Networking
Rate Limiting (Token & Leaky Bucket)
Cap the request rate without punishing honest bursts — three algorithms, three trade-offs
Rate limiting caps how fast clients can hit a service. Token bucket allows bursts up to a capacity, leaky bucket smooths traffic to a constant rate, and sliding window counts requests over a rolling interval — each trading burst tolerance for fairness.
- Token / leaky bucket checkO(1) time & space
- Sliding-window logO(N) memory per key
- Sliding-window counterO(1), ≈0.003% error
- Burst toleranceToken bucket only
- Reject status429 + Retry-After
Interactive visualization
Press play, or step through manually. The visualization is yours to drive — try it before reading on.
Watch the 60-second explainer
A condensed visual walkthrough — narrated, captioned, under a minute.
What rate limiting actually does
Every public endpoint has a finite budget — CPU, database connections, a paid downstream API with its own quota. Without a governor, a single misbehaving client (a runaway retry loop, a scraper, a credential-stuffing bot) can consume that whole budget and take the service down for everyone else. Rate limiting is the governor: it decides, for each incoming request, "is this client allowed to proceed right now, or do we reject it?"
The decision is keyed on something — an API key, a user ID, an IP address, or a tuple of those. For each key the limiter keeps a tiny piece of state and runs one of a handful of algorithms against the clock. The three that matter in practice are token bucket, leaky bucket, and the sliding window family. They differ in exactly one question: how do you treat a client that was quiet and then suddenly bursts?
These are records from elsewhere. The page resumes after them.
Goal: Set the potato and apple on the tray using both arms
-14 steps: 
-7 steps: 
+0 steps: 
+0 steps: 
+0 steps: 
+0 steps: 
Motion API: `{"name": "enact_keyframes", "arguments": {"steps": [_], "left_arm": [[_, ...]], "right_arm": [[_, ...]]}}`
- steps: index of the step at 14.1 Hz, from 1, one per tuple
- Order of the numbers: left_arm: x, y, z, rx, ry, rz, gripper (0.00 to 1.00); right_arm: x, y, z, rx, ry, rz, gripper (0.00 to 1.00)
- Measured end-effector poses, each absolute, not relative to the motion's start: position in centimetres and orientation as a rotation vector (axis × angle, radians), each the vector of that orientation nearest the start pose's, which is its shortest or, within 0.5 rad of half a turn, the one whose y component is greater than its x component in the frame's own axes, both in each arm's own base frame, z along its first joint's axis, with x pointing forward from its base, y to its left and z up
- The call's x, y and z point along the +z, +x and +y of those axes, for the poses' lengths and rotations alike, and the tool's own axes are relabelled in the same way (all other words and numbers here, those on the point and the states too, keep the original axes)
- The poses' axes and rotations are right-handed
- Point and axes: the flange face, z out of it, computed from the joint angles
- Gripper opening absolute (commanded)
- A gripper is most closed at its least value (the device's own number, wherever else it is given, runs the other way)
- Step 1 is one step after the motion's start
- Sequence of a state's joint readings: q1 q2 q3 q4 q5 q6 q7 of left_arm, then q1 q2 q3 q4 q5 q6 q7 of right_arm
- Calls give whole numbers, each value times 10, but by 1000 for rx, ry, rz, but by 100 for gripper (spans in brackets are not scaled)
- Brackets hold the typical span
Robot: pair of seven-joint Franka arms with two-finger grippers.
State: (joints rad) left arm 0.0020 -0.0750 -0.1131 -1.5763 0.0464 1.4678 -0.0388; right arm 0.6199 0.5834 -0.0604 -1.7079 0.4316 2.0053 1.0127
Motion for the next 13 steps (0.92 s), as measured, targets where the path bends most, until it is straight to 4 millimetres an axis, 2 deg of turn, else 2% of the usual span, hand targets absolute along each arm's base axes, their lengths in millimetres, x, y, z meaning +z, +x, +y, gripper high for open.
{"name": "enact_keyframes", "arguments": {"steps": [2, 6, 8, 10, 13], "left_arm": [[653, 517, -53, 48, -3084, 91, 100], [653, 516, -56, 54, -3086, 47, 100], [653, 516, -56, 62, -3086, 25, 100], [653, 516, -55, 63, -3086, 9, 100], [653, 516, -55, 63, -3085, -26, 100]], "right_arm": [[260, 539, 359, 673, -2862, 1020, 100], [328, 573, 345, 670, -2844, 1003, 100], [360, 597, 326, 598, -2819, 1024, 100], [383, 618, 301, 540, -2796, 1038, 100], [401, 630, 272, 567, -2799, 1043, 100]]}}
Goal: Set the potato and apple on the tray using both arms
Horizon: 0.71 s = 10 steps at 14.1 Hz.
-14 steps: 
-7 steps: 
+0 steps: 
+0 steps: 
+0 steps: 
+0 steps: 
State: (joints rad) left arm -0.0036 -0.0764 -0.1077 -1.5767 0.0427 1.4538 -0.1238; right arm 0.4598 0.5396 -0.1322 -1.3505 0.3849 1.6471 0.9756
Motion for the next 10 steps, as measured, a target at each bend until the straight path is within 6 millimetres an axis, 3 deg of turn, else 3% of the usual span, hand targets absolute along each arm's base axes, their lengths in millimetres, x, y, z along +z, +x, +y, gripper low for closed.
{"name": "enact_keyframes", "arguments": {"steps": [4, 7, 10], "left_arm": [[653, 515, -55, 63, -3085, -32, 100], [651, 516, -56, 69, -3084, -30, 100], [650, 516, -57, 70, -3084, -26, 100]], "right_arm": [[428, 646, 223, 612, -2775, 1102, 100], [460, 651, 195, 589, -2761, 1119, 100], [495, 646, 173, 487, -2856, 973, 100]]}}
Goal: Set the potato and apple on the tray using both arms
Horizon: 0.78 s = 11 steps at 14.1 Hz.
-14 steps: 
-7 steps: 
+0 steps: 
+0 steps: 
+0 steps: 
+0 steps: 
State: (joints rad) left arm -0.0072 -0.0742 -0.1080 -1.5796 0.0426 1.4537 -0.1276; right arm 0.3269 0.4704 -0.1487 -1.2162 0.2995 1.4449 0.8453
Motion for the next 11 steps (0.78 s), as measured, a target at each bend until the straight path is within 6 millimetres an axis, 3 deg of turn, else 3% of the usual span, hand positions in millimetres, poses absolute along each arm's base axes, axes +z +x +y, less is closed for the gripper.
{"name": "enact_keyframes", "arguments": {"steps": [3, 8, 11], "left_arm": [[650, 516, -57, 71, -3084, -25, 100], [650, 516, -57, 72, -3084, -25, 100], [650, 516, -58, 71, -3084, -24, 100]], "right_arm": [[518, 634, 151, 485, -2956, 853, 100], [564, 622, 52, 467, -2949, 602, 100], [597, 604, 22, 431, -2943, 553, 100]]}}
A rejected request conventionally gets HTTP 429 Too Many Requests (RFC 6585, 2012) with a Retry-After header. Well-designed limiters also expose RateLimit-Remaining and RateLimit-Reset so clients can self-pace instead of retrying blindly.
Token bucket — pay-as-you-go with savings
Picture a bucket that holds at most b tokens and refills at r tokens per second. Every request must remove one token; if the bucket is empty, the request is rejected (or, in a queuing variant, made to wait). The bucket never overflows past b.
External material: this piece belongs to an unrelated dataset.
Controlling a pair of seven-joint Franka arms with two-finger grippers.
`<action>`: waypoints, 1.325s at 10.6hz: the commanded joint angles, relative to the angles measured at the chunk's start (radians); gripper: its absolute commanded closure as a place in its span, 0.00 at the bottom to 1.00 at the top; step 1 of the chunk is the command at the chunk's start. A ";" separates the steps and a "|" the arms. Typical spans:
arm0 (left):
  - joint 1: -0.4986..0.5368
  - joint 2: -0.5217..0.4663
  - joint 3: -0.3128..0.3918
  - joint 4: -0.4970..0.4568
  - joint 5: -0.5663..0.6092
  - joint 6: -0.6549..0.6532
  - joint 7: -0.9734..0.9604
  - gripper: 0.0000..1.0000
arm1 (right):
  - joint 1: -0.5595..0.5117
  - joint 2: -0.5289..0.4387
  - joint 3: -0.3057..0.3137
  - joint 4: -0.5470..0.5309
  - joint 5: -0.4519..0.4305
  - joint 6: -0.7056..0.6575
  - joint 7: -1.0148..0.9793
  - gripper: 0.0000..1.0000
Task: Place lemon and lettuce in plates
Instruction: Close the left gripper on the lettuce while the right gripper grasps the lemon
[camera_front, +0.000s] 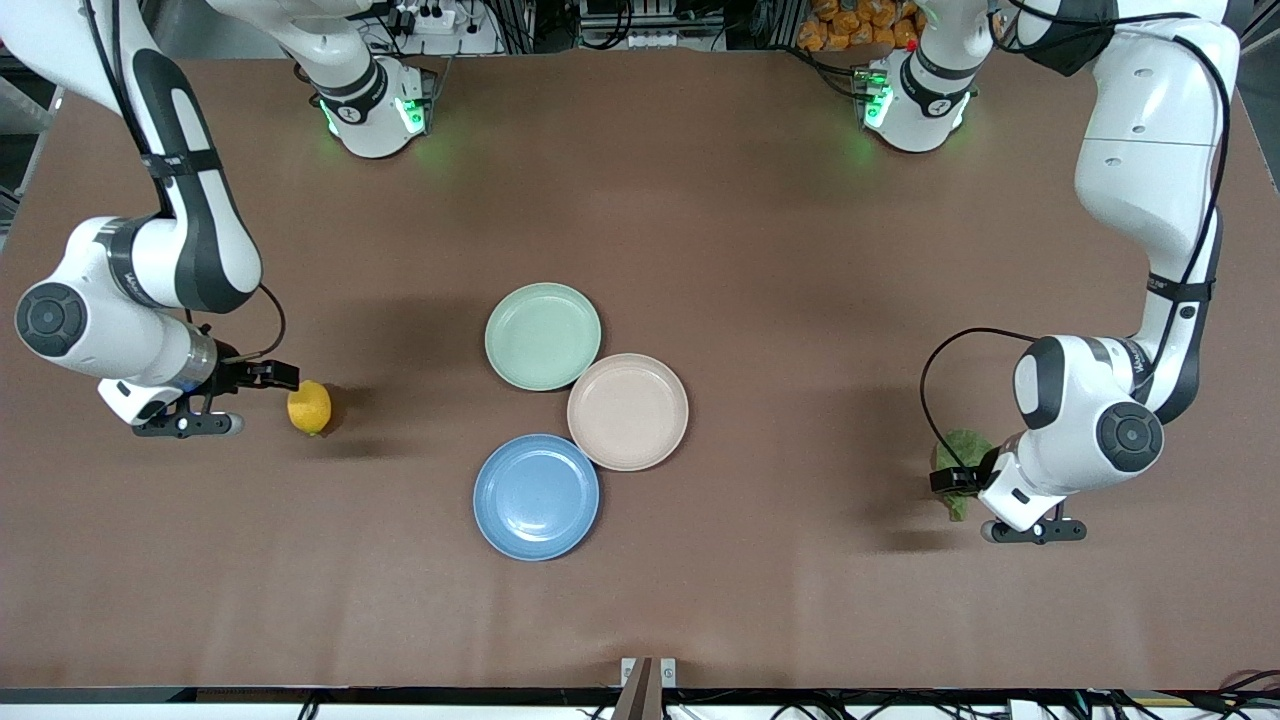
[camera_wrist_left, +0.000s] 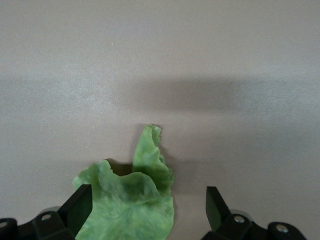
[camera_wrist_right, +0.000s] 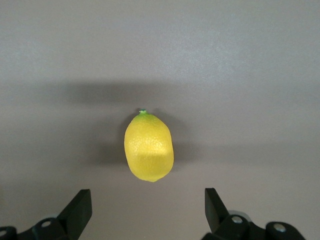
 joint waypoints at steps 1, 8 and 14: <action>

The genius is the saved-up credit. A client that has been idle for ten seconds with r = 5/s and b = 20 has a full bucket of 20 tokens, so it can fire 20 requests instantly — a legitimate burst — and then settles to the steady 5/s as the bucket drains and refills. The long-run average is capped at r, but short bursts up to b are forgiven.
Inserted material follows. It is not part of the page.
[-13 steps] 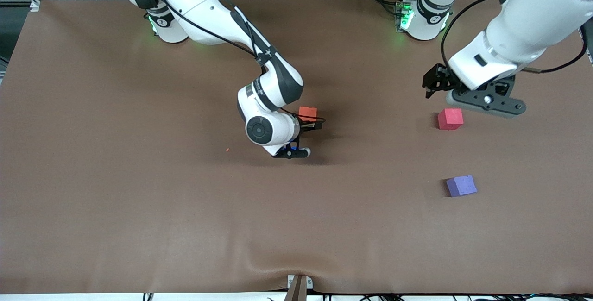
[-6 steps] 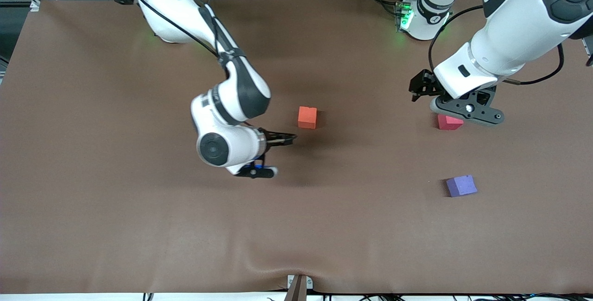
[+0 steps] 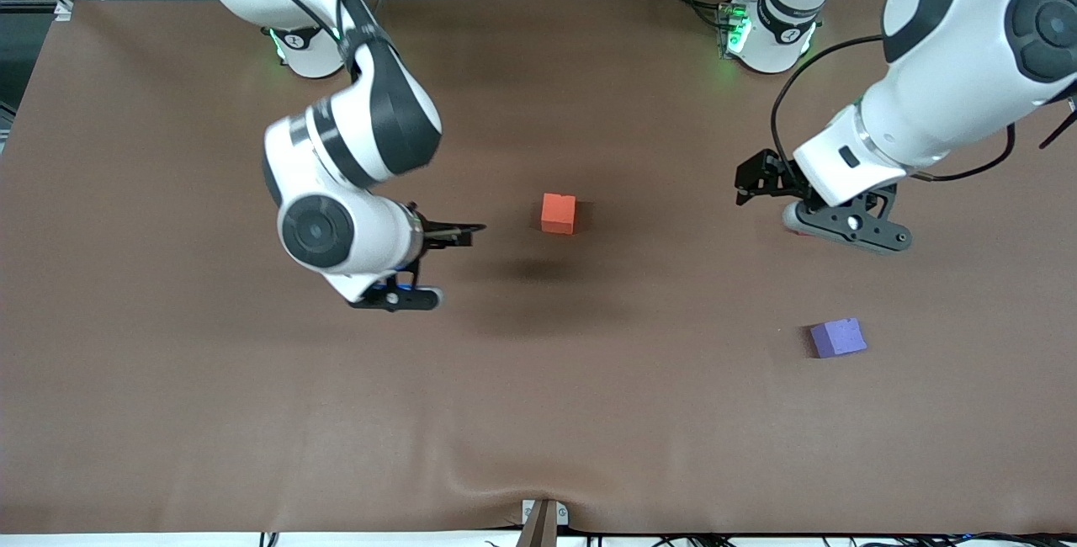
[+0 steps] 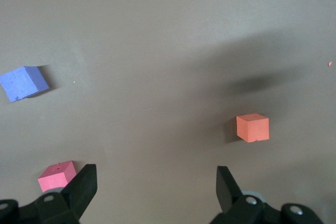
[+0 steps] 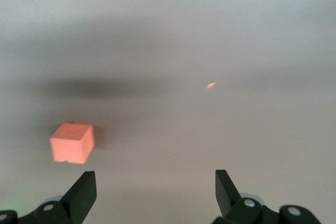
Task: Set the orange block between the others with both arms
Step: 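Set down the orange cube, open the right gripper while the left gripper approaches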
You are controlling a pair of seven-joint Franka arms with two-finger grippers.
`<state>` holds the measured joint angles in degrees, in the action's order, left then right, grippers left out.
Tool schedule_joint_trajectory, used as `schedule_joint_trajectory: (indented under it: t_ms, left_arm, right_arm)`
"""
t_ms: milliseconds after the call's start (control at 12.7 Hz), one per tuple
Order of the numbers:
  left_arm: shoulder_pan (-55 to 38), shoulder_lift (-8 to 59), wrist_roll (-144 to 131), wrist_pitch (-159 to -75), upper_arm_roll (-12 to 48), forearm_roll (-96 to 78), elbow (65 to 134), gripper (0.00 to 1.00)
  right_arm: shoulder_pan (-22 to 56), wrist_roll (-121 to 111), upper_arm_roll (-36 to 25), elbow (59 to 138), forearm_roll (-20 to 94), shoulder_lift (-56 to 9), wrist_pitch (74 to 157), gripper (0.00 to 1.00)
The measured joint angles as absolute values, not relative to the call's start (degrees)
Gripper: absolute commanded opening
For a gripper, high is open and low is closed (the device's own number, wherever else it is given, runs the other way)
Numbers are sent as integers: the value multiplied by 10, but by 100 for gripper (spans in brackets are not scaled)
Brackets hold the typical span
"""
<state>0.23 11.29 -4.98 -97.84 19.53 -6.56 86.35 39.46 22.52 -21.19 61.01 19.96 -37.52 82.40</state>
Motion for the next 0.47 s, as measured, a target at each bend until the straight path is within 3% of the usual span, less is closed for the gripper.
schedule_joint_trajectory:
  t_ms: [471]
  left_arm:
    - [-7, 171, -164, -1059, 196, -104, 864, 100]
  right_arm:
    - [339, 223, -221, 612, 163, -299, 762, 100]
You never run a background timer to add tokens. Instead you store the token count and a lastRefill timestamp, and compute the refill lazily on each request: tokens = min(b, tokens + (now − lastRefill) · r). That makes the whole check O(1) time and O(1) space — two numbers per key. This is why token bucket backs throttling in Stripe and AWS API Gateway. (NGINX's limit_req looks similar but is actually a leaky bucket — its burst parameter is the queue size, not saved-up token credit.)
Leaky bucket — a queue that drains at constant rate
The leaky bucket inverts the metaphor. Requests pour into a bucket (a FIFO queue of fixed capacity) and leak out the bottom at a fixed rate r. If the bucket is full when a request arrives, that request spills over and is dropped. The processor downstream sees a perfectly smooth, constant stream — no matter how spiky the input.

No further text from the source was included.